## Work to be completed:
Exactly reproduce the lines from the line bearing "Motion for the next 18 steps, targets" through the end of the listing, inclusive of both; pictures are to be omitted.

## Records supplied:
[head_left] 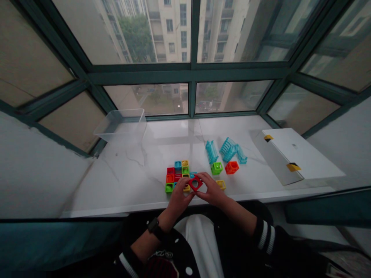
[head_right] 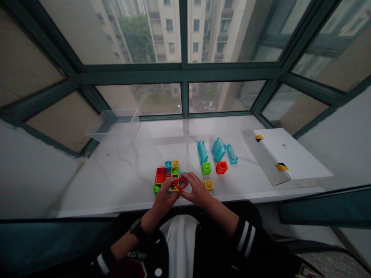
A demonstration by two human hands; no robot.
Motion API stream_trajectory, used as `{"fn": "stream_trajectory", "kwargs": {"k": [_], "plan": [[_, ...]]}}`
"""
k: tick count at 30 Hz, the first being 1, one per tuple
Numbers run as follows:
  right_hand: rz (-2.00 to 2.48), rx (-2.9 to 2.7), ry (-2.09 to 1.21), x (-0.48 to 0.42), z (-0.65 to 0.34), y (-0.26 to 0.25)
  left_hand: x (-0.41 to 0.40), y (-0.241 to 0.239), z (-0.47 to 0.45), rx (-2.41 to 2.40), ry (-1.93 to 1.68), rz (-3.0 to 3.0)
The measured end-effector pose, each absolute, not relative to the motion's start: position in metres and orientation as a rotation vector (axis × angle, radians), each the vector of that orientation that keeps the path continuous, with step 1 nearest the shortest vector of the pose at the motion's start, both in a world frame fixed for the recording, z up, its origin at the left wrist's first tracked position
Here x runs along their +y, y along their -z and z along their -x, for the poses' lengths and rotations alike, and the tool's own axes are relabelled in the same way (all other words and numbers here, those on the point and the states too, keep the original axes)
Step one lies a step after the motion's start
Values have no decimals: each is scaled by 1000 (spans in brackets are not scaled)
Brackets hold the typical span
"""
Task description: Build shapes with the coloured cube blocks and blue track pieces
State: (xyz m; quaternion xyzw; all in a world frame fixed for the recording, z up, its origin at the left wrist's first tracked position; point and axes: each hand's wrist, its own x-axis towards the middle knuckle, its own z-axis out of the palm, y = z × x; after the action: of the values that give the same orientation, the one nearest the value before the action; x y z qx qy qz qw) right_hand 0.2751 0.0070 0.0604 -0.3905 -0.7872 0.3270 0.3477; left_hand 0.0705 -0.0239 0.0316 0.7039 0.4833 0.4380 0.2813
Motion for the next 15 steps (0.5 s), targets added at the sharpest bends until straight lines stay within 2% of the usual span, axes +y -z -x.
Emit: {"fn": "stream_trajectory", "kwargs": {"k": [8,15], "plan": [[1132,-1972,-620,12,-324,-79,-17,-28,-53,1487,-1043,-2051],[1307,-1570,-286,23,-409,-89,-11,-5,-35,1604,-985,-2058]]}}
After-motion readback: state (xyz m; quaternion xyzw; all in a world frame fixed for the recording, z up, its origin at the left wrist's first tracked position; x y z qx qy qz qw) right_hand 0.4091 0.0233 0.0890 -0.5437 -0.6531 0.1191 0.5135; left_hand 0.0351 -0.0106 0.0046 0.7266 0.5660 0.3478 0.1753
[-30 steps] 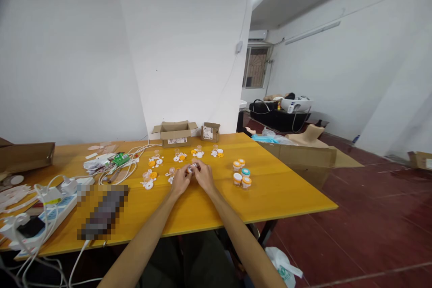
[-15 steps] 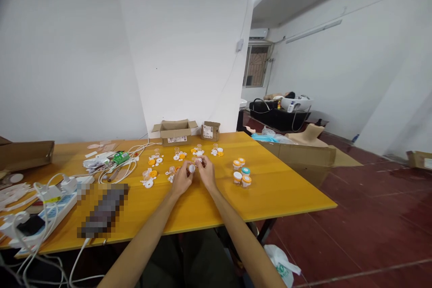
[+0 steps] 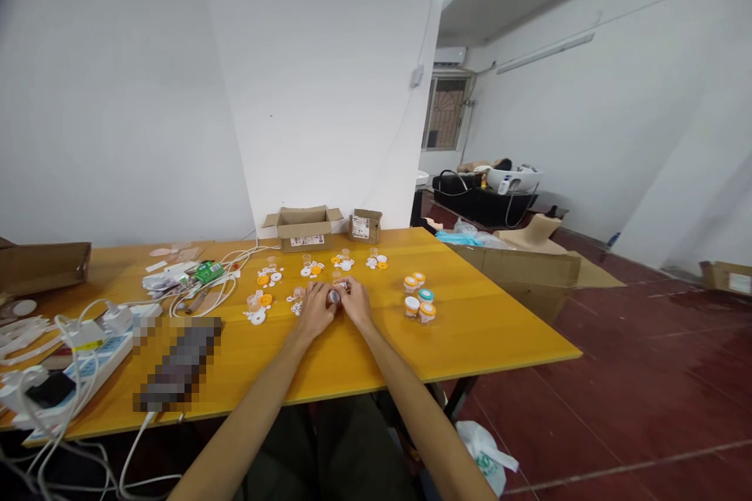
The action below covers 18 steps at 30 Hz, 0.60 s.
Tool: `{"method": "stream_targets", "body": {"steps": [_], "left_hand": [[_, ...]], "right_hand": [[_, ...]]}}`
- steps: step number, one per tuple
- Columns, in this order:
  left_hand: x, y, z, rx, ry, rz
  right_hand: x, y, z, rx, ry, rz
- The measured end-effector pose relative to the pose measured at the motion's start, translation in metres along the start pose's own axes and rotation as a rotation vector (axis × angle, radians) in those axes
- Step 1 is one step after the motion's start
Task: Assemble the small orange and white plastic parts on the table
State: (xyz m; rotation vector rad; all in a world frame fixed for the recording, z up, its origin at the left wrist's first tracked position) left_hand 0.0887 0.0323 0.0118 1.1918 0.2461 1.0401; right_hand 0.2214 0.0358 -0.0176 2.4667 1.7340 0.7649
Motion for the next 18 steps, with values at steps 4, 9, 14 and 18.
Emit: {"method": "stream_targets", "body": {"steps": [4, 9, 14, 18], "left_hand": [[-0.003, 0.002, 0.003, 0.068, 0.054, -0.010], [-0.004, -0.001, 0.001, 0.107, 0.078, -0.005], [-0.003, -0.005, -0.005, 0.087, 0.070, 0.048], [-0.002, -0.009, -0.008, 0.057, 0.076, 0.090]], "right_hand": [[-0.002, 0.002, -0.004, -0.111, 0.004, -0.004], [-0.004, 0.003, -0.008, -0.082, 0.040, 0.008], [-0.005, 0.002, -0.011, 0.006, 0.067, 0.032], [-0.004, 0.001, -0.008, 0.051, 0.084, 0.024]]}}
Point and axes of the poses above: each hand's wrist, its own x-axis towards the middle knuckle, its own y-axis out of the back of the hand, z = x × y, the point moved 4 cm from there along x, towards the middle knuckle, and after that the axes turned 9 degrees about -z, right-handed, at the moved point
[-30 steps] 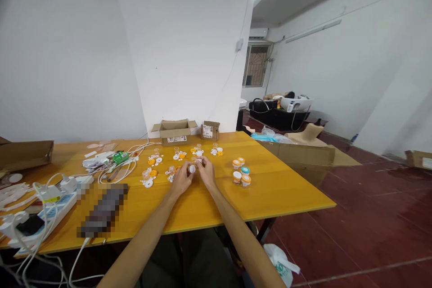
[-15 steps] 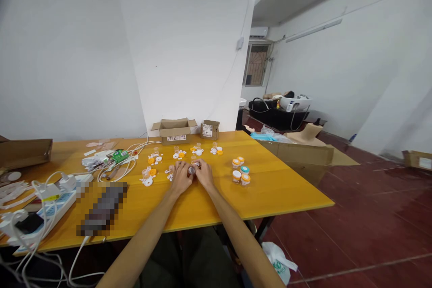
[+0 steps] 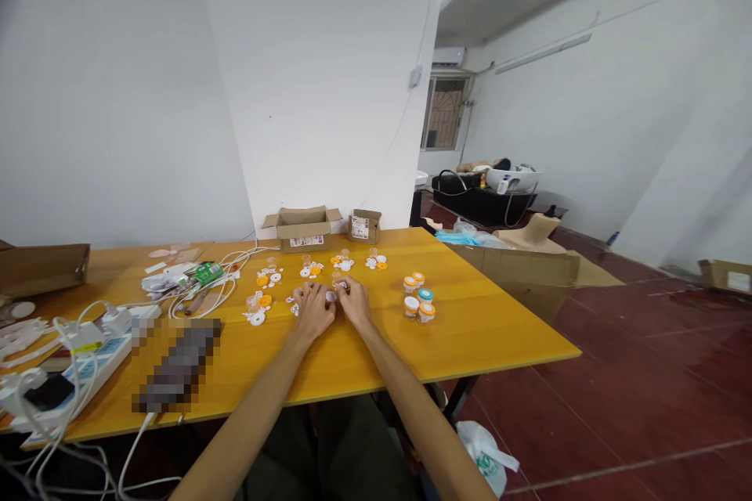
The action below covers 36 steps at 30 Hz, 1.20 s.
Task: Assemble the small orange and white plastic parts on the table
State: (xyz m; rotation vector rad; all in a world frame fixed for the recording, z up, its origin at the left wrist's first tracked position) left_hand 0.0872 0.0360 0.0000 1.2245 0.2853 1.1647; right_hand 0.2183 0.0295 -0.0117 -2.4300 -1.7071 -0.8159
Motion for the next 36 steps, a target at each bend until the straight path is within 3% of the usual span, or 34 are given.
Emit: {"method": "stream_targets", "body": {"steps": [8, 21, 27, 36], "left_hand": [[-0.001, 0.006, 0.004, 0.017, 0.009, -0.014], [-0.002, 0.007, 0.005, 0.063, -0.015, -0.049], [0.001, 0.008, 0.005, -0.017, -0.040, 0.026], [0.002, 0.009, 0.007, -0.114, -0.101, 0.002]], "right_hand": [[0.003, 0.001, 0.012, 0.015, -0.097, 0.079], [0.004, 0.003, 0.010, 0.162, -0.020, 0.053], [0.005, -0.002, 0.006, 0.114, 0.025, 0.037], [0.005, -0.005, -0.003, 0.201, 0.047, -0.011]]}}
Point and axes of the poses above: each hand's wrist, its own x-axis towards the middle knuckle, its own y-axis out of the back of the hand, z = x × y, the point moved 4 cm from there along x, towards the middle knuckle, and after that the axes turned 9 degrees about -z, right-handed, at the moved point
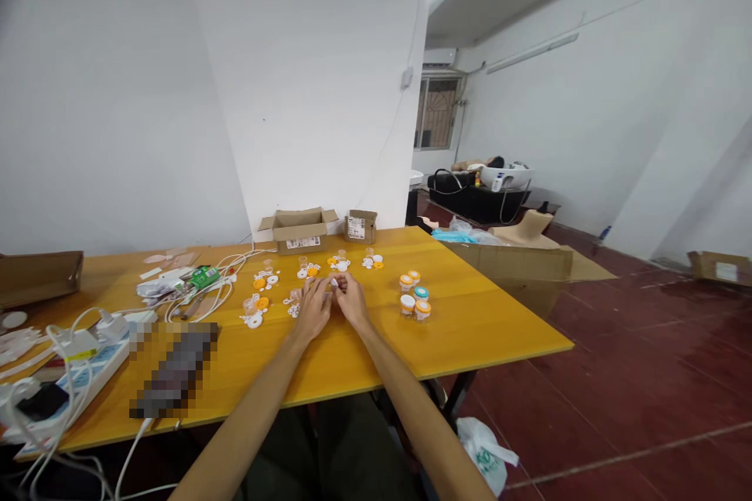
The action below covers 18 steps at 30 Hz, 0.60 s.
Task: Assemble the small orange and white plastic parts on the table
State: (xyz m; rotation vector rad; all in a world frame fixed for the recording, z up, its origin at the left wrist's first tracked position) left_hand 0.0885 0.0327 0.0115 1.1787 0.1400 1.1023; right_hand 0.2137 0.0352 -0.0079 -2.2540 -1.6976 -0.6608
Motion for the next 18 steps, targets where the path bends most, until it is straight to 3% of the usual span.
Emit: {"method": "stream_targets", "body": {"steps": [18], "left_hand": [[0.002, 0.014, -0.007, -0.151, 0.178, 0.154]], "right_hand": [[0.002, -0.002, -0.008, 0.177, -0.037, -0.128]]}}
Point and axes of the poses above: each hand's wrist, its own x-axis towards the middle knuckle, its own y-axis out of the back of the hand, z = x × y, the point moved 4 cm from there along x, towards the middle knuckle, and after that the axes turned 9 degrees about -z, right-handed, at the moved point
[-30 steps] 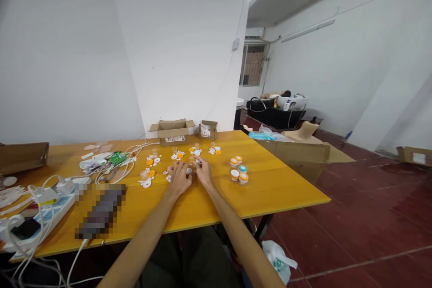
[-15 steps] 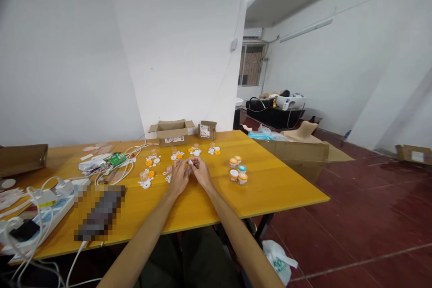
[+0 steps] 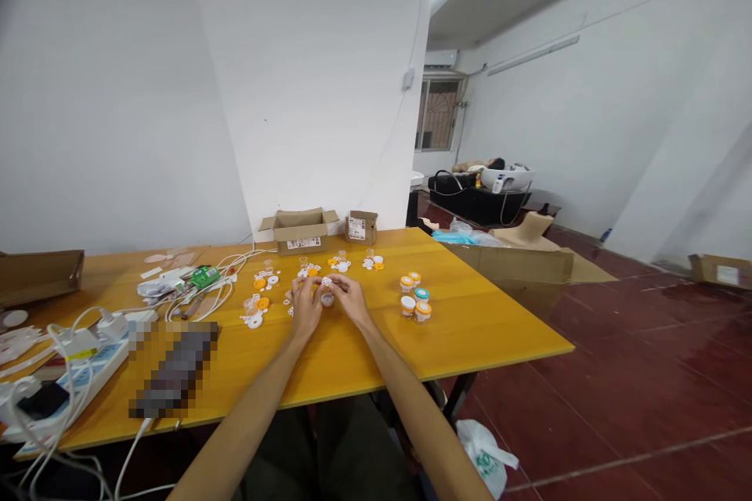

## Answer to this problem:
Motion for the next 18 steps, targets where the path bends most, until it is straight to 3% of the usual span.
Emit: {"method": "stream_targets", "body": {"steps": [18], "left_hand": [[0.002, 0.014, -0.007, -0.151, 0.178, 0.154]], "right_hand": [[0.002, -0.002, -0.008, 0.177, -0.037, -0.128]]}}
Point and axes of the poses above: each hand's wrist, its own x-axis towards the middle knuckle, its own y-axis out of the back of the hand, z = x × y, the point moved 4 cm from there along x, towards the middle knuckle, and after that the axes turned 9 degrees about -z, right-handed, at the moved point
[-30 steps] 
[-15 steps] 
[+0 steps] 

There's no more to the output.